February 13, 2009 admin 0Comment

(8 de enero de 1990)

Alta prioridad es en esta época conservar el ambiente, porque si no lo hacemos, nuestros hijos están condenados a grandes deformaciones biológicas y a una vida tóxica en la que no podrán desarrollarse plenamente.

Las temperaturas del planeta están cambiando y, aunque no está demostrado, se presume que el efecto de invernadero generado por las contaminaciones del bióxido de carbono y de otros elementos, está aumentando la temperatura de los conos polares y está generando cambios atmosféricos y climatológicos impresionantes.

También es conocido que en una muestra del mar del Polo Norte, se encontró mercurio y plomo, lo que quiere decir que la contaminación ha llegado a los mares más alejados del desarrollo industrial.  Esto afecta no sólo a los océanos nórdicos, sino también a todas nuestras percepciones alimentarias que vengan de afuera o de adentro, pero que recogen esta tremenda contaminación.

En México tenemos problemas fundamentales en el área metropolitana de la gran ciudad, y aquí vale la pena señalar que se están haciendo grandes esfuerzos para evitarla. Sin embargo, la contaminación afecta a todas las áreas de nuestro país, pues se encuentra en los mares del Pacífico igual que en el Caribe y por supuesto, también en el Golfo de México.

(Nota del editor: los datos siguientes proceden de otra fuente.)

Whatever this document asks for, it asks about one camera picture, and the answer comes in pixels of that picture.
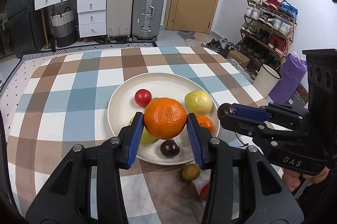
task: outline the white plate
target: white plate
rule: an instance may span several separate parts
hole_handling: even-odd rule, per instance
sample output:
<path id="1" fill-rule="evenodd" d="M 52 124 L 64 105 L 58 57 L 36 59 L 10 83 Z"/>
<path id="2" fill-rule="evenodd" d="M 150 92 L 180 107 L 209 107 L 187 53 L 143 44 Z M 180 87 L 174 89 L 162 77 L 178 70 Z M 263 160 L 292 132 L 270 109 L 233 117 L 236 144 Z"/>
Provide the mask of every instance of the white plate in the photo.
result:
<path id="1" fill-rule="evenodd" d="M 203 88 L 187 78 L 167 73 L 146 73 L 128 79 L 112 94 L 107 107 L 107 118 L 114 136 L 118 136 L 119 131 L 129 124 L 136 112 L 144 112 L 145 108 L 134 101 L 134 95 L 139 89 L 149 90 L 153 98 L 172 98 L 185 106 L 185 96 L 191 91 Z M 212 110 L 207 115 L 214 125 L 213 136 L 218 136 L 220 129 L 216 111 L 213 102 Z M 180 153 L 174 158 L 166 158 L 161 154 L 160 145 L 163 140 L 150 145 L 139 145 L 137 157 L 160 165 L 178 165 L 194 160 L 186 126 L 174 141 L 180 148 Z"/>

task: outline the purple plastic bag
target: purple plastic bag
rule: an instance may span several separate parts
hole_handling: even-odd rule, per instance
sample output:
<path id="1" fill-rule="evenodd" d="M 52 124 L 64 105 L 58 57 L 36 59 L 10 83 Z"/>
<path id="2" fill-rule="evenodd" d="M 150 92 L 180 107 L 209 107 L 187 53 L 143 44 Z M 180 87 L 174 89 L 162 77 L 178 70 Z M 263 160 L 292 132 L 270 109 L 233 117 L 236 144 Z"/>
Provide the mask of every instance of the purple plastic bag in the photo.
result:
<path id="1" fill-rule="evenodd" d="M 306 71 L 307 62 L 300 59 L 296 53 L 289 53 L 280 69 L 282 80 L 269 93 L 269 97 L 273 102 L 287 102 L 300 84 Z"/>

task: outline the blue gripper pad
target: blue gripper pad
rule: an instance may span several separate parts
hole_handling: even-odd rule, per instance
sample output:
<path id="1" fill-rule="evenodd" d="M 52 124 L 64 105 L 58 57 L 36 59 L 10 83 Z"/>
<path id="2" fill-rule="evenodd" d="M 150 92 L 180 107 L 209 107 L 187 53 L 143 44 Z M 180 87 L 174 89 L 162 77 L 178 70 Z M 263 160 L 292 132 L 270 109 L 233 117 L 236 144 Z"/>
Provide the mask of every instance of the blue gripper pad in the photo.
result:
<path id="1" fill-rule="evenodd" d="M 259 121 L 259 122 L 269 121 L 271 118 L 271 116 L 268 115 L 268 113 L 264 109 L 244 106 L 244 105 L 236 104 L 236 103 L 233 103 L 232 105 L 236 109 L 237 116 L 244 117 L 249 120 Z"/>
<path id="2" fill-rule="evenodd" d="M 140 139 L 142 137 L 143 133 L 143 114 L 140 112 L 137 112 L 134 116 L 134 120 L 132 121 L 129 130 L 132 130 L 134 128 L 133 134 L 131 136 L 131 140 L 128 143 L 128 158 L 126 161 L 126 164 L 129 168 L 131 168 L 131 165 L 136 160 L 136 155 L 138 152 L 138 147 L 140 143 Z"/>
<path id="3" fill-rule="evenodd" d="M 200 169 L 202 169 L 203 164 L 204 164 L 203 154 L 202 154 L 202 145 L 199 141 L 196 129 L 194 127 L 195 123 L 191 120 L 192 115 L 194 114 L 188 114 L 187 116 L 187 123 L 186 123 L 187 133 L 188 133 L 188 137 L 191 143 L 195 163 L 199 165 Z"/>

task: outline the table
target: table
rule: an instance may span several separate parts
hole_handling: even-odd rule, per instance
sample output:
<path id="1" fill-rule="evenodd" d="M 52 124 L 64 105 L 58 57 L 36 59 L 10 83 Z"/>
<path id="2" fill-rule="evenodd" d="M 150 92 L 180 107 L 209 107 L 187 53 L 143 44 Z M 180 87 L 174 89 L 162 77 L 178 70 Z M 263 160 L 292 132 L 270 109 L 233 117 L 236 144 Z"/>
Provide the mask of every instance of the table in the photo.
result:
<path id="1" fill-rule="evenodd" d="M 112 137 L 107 105 L 127 79 L 153 72 L 174 73 L 202 86 L 222 103 L 259 107 L 266 101 L 222 56 L 198 47 L 125 48 L 59 56 L 33 73 L 20 99 L 9 134 L 7 153 L 12 191 L 24 216 L 50 174 L 75 144 L 92 147 Z M 219 137 L 239 146 L 234 133 Z M 200 223 L 204 204 L 198 192 L 209 179 L 203 171 L 194 183 L 177 178 L 182 166 L 136 160 L 121 170 L 130 223 Z M 96 173 L 92 173 L 92 185 Z M 92 216 L 97 217 L 95 189 Z"/>

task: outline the red cherry tomato
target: red cherry tomato
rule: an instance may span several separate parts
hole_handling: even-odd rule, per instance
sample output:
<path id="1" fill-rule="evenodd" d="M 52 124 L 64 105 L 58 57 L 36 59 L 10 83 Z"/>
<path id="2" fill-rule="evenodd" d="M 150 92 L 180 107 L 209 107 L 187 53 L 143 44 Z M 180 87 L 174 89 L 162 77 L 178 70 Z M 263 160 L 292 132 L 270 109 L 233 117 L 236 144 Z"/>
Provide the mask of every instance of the red cherry tomato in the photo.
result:
<path id="1" fill-rule="evenodd" d="M 134 95 L 134 100 L 139 106 L 145 107 L 149 104 L 150 100 L 152 100 L 152 95 L 150 91 L 146 89 L 140 89 Z"/>
<path id="2" fill-rule="evenodd" d="M 205 186 L 203 186 L 203 188 L 200 191 L 200 198 L 204 201 L 207 200 L 207 195 L 208 195 L 208 191 L 210 189 L 210 184 L 207 183 Z"/>

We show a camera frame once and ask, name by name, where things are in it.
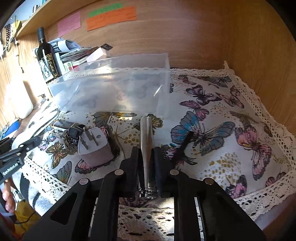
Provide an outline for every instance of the wine bottle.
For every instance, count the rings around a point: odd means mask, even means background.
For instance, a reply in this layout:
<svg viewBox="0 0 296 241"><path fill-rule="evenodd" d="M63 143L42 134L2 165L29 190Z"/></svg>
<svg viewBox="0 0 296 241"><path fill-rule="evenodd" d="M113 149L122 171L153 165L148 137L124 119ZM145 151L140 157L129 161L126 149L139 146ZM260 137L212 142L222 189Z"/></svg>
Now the wine bottle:
<svg viewBox="0 0 296 241"><path fill-rule="evenodd" d="M61 72L58 68L52 46L46 42L43 27L37 30L37 35L39 48L36 56L45 82L48 83L49 81L61 76Z"/></svg>

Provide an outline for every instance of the cable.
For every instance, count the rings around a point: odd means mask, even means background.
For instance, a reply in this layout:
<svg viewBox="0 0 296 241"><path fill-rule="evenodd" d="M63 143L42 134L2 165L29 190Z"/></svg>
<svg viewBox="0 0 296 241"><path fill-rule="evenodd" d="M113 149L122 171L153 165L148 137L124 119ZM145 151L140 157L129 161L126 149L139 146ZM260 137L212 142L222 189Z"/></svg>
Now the cable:
<svg viewBox="0 0 296 241"><path fill-rule="evenodd" d="M36 213L36 211L34 211L34 212L28 217L28 219L27 219L26 221L24 221L24 222L15 222L15 224L22 224L22 223L26 223L26 222L28 222L28 221L30 220L30 218L31 218L35 213Z"/></svg>

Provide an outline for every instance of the bottle cap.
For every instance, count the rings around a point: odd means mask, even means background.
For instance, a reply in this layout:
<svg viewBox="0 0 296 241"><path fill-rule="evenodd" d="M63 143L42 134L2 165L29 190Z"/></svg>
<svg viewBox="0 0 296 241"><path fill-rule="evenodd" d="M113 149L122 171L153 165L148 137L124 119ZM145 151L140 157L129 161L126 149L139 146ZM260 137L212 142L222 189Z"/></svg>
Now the bottle cap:
<svg viewBox="0 0 296 241"><path fill-rule="evenodd" d="M45 39L45 34L44 34L44 28L38 28L37 29L37 36L38 36L38 41Z"/></svg>

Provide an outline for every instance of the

En Monterrey, actualmente es el momento para hacer y practicar soluciones que beneficien a la gran ciudad que nos vio nacer y que seguramente nos verá morir. No es momento para la fotografía o para la publicidad respecto a la ecología, sino para la ciencia y para la disciplina que evite los serios problemas que la contaminación produce en cualquier ciudad.

En Monterrey, es prudente pensar en reducir desde ahora el tránsito vial, y también evitar la contaminación del transporte urbano que, como es muy desordenado, no recibe supervisión alguna sobre sus efectos en el ambiente. Esta actitud de prevención nos permitirá evitar que en años venideros nuestra atmósfera esté llena de contaminantes que dañan la salud de nuestros hijos.

Por esa razón tenemos que evitar el desarrollo industrial exagerado sin control y el tránsito vial que se basa en viejos carros y viejos camiones que no respetan el entorno ambiental.

Monterrey es una gran ciudad que requiere no sólo presencia política, sino resultados viendo el futuro. Eso es lo importante.